What needs to be done:
Please report each line in the material below that includes "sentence".

(Data supplied)

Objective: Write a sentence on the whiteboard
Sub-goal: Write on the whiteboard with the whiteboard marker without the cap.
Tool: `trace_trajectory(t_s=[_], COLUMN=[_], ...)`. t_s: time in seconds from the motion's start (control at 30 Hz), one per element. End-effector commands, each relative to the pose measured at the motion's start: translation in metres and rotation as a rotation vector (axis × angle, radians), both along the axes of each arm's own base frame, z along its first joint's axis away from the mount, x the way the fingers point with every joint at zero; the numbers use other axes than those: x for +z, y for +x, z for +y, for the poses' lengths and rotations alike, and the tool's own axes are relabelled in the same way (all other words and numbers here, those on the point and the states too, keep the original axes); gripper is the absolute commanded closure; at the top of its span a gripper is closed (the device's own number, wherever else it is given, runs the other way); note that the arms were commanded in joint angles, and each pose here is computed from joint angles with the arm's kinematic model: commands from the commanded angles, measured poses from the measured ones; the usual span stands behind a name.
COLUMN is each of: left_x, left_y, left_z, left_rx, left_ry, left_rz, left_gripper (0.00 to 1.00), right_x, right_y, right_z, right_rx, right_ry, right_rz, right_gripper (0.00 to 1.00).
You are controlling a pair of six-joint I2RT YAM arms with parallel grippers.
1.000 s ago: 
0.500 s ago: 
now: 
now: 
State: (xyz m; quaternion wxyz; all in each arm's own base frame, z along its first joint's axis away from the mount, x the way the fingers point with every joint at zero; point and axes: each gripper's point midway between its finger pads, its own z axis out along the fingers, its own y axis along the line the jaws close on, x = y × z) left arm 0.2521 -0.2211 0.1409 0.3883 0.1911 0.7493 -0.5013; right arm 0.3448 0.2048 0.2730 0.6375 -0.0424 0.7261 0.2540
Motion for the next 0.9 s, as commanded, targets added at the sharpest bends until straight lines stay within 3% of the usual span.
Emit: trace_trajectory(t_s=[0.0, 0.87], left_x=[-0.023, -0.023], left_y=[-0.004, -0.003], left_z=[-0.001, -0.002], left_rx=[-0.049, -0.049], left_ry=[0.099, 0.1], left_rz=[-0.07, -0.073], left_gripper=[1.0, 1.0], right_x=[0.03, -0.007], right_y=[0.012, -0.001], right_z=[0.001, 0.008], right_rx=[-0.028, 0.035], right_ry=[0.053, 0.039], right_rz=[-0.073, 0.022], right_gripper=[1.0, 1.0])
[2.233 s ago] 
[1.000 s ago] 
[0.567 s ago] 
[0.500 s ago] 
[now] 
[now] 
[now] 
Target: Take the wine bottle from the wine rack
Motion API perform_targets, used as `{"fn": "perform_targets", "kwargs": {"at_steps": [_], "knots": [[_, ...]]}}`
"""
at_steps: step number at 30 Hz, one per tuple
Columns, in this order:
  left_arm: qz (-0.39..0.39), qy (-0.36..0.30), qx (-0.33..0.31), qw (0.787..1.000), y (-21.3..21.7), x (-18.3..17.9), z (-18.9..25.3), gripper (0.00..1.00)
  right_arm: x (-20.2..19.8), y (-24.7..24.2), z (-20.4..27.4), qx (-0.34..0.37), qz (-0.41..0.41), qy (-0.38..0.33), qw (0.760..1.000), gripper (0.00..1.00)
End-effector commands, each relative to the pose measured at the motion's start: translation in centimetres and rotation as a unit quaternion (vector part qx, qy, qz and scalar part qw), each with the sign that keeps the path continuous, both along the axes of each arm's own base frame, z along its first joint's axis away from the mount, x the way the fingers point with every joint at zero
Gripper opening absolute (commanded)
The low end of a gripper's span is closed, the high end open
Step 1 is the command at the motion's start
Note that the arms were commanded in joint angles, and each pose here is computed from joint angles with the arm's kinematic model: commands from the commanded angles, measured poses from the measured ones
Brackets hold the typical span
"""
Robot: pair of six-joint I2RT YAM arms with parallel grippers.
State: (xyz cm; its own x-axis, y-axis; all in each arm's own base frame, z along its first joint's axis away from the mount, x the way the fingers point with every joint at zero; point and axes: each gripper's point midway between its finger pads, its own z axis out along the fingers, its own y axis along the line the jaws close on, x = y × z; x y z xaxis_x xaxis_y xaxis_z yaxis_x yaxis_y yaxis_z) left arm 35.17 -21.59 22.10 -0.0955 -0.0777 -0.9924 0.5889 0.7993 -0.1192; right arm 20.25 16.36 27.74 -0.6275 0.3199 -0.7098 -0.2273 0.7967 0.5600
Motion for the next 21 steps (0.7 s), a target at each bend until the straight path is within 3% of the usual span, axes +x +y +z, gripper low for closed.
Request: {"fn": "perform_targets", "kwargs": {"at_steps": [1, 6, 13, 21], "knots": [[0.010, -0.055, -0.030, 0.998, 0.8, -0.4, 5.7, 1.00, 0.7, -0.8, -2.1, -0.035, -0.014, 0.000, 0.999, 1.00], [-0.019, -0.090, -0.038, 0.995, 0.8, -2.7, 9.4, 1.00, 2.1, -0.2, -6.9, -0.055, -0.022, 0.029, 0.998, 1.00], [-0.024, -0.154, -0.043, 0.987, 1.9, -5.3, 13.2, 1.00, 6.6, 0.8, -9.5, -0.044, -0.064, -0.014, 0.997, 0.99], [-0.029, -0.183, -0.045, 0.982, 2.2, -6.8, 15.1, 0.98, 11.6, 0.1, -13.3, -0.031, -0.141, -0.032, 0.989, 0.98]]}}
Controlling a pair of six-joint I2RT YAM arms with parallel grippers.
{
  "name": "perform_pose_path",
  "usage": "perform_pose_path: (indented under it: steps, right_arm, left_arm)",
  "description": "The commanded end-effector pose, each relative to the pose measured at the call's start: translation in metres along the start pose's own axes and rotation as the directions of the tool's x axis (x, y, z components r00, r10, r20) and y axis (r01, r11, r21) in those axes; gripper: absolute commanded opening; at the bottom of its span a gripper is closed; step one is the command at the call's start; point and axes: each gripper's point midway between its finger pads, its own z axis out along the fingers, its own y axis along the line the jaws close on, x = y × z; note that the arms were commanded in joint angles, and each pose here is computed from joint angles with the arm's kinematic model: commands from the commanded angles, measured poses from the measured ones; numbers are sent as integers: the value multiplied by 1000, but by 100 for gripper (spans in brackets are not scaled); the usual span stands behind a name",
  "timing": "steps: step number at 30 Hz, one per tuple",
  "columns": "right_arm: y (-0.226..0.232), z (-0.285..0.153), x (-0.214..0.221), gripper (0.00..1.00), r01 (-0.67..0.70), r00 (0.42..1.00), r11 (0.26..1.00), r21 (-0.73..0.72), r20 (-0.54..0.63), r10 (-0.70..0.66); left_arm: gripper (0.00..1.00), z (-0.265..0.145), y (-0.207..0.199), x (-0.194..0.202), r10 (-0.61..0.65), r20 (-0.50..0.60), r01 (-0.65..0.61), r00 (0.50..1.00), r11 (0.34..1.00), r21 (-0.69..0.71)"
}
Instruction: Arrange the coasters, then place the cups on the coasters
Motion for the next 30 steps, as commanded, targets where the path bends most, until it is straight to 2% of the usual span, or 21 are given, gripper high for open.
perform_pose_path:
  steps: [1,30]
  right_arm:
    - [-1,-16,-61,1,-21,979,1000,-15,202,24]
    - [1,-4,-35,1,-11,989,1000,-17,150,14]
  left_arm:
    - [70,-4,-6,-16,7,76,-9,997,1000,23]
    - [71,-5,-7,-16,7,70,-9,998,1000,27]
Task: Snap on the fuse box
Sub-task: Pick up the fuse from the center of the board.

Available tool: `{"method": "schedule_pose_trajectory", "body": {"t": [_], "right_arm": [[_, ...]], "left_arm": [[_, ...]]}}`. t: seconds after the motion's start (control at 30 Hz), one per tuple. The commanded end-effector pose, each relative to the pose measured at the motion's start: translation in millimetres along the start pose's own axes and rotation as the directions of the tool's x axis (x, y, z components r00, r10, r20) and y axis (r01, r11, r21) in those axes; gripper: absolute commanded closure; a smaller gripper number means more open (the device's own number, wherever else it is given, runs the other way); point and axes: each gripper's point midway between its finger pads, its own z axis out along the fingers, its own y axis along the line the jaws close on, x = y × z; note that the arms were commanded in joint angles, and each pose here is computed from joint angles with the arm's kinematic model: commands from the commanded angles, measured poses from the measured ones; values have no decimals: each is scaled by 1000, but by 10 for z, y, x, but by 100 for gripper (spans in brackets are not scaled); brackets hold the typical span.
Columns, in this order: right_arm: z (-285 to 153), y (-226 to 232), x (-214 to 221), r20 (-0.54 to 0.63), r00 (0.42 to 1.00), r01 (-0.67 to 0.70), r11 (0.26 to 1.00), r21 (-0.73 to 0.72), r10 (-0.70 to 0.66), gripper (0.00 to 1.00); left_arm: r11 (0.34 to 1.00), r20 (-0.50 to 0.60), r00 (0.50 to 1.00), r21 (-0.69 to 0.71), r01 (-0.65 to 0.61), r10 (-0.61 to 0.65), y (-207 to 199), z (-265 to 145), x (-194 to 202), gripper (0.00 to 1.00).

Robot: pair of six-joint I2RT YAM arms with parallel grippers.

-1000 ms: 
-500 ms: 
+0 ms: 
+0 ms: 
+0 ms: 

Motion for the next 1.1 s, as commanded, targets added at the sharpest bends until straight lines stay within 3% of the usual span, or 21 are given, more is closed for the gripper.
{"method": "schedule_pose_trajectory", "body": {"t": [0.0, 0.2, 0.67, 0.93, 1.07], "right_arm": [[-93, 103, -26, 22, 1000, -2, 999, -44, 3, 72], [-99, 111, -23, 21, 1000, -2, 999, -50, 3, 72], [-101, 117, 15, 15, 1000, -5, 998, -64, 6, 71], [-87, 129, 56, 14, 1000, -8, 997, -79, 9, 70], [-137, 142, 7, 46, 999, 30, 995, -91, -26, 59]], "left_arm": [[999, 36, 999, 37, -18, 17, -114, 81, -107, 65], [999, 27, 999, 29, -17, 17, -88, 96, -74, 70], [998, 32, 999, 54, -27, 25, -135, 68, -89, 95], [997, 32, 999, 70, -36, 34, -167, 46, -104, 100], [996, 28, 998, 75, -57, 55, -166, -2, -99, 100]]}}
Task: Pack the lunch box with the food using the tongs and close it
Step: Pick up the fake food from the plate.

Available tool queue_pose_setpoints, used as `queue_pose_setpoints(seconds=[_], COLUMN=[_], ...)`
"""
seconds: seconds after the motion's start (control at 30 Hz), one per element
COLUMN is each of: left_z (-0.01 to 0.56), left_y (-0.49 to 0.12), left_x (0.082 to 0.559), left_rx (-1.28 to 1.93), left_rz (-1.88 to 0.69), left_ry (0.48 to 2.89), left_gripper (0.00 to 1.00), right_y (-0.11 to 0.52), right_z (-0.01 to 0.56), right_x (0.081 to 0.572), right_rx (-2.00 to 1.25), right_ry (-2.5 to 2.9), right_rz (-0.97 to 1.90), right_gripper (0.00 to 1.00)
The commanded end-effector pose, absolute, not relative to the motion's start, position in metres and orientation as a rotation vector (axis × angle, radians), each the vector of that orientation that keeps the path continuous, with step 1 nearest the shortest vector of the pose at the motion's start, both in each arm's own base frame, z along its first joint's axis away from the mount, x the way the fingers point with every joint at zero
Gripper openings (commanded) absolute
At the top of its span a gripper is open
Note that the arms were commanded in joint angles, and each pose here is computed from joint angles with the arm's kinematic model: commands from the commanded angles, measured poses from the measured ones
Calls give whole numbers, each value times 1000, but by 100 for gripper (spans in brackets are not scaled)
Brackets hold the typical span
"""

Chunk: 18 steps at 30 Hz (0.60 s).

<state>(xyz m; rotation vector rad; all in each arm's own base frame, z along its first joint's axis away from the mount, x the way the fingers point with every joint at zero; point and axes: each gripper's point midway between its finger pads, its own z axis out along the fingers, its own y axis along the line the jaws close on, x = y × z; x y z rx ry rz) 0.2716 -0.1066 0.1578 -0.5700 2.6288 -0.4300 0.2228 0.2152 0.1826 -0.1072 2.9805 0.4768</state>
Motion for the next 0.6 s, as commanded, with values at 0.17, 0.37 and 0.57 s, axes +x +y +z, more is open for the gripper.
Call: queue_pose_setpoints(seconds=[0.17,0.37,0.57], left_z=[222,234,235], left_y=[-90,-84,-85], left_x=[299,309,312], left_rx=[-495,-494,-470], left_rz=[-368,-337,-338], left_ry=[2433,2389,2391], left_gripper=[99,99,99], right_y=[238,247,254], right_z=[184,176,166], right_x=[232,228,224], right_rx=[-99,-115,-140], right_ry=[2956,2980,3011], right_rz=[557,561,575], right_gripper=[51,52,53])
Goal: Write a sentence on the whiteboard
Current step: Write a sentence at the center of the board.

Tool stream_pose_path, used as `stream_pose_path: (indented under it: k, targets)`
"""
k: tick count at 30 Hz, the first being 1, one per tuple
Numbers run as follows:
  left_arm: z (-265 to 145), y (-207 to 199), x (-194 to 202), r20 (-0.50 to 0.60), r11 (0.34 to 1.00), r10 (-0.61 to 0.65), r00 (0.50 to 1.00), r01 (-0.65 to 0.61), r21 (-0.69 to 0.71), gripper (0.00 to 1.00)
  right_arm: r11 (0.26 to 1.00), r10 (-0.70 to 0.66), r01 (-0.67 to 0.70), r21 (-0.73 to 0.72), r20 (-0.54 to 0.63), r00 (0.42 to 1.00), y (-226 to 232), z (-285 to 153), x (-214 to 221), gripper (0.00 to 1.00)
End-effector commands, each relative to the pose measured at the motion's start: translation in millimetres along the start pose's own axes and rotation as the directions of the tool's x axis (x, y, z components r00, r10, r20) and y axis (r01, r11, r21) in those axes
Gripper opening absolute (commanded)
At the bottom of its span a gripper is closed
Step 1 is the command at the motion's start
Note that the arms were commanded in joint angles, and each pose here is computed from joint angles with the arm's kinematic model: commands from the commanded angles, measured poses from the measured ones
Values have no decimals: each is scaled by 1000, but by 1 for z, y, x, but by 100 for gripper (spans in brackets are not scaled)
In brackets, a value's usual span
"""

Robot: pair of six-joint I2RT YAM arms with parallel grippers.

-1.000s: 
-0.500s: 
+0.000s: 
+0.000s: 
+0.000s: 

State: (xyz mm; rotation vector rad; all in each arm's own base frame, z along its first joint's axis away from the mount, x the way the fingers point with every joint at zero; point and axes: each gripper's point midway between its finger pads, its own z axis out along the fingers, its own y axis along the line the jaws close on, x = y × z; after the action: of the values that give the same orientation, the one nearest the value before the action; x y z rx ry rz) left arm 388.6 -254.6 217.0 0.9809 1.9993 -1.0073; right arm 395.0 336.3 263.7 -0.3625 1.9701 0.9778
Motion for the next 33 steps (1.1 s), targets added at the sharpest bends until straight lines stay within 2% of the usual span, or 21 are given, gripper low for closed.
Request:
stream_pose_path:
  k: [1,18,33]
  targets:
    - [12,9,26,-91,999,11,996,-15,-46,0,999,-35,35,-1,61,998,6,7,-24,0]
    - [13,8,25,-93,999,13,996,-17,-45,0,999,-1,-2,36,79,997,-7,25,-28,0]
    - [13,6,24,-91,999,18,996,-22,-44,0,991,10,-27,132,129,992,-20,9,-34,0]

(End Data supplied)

Task solution:
Objective: Write a sentence on the whiteboard
Goal: Write a sentence on the whiteboard
Current step: Write a sentence at the center of the board.

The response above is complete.